Saturday, July 29, 2006

 

UN rights body urges D.C. vote in Congress

By David Lawder

WASHINGTON (Reuters) - The United Nations Human Rights Committee on Friday urged U.S. lawmakers to give the District of Columbia a voting member of Congress, saying the lack of such representation appeared inconsistent with international law.

The rebuke came in a report released by the committee in Geneva on Friday which said residents of the U.S. capital deserved to take part in government affairs directly or through freely chosen representatives under the 1992 International Covenant on Civil and Political Rights.

The District of Columbia has been without a voting member of Congress since its founding as the national capital in 1790 because it was specified by U.S. Constitution as a federal district that was not part of any state.

D.C. residents were not allowed to vote in presidential elections until 1961, when a constitutional amendment was ratified.
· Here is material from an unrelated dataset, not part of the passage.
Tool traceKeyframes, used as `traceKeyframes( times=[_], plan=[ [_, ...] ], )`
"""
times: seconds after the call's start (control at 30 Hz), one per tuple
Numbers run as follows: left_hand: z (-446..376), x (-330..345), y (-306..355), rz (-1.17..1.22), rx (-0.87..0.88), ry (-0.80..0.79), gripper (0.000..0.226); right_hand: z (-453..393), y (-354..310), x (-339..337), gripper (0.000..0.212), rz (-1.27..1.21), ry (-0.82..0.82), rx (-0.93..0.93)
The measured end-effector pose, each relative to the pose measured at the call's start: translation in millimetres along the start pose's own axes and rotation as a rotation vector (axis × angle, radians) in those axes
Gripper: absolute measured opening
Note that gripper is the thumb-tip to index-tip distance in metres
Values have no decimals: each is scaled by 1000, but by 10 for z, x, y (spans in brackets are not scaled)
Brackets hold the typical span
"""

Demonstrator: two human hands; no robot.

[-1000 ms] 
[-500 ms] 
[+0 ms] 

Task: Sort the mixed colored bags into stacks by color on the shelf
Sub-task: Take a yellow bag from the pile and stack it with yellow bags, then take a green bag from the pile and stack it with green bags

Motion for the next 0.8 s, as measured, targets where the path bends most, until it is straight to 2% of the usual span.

Today the city's standard car license plates bear the slogan, "Taxation without representation." The U.S. Census Bureau recently revised its 2005 estimate for D.C.'s population upward to about 582,000 from 550,000, marking the first increase since 1950.

The U.N. Human Rights Committee said it "remains concerned that residents of the District of Columbia do not enjoy full representation in Congress, a restriction which does not seem to be compatible with article 25 of the Covenant."

"The State party (the United States) should ensure the right of residents of the District of Columbia to take part in the conduct of public affairs, directly or through freely chosen representatives, in particular with regard to the House of Representatives," the panel said.

Voting and human rights advocates welcomed the statement and hoped it would boost support for a bill to give Washington a seat in the House of Representatives.

Timothy Cooper, executive director of Worldrights, said the statement also could provide the basis for legal challenges to the prohibition on voting representation.

"No longer can the U.S. hide from its international obligations," Cooper said. "It should act to right this human rights wrong without delay."

The House Judiciary Committee this week scheduled a September 14 hearing on a bill that would create two new House seats, one for heavily Democratic D.C. and one for Utah, the largely Republican state that was next in line for a new seat based on 2000 Census Bureau data.

The bill was overwhelmingly approved by the House Government Reform Committee in May but needs approval from the judiciary panel, where it faces a tougher fight, before it can advance to the House floor.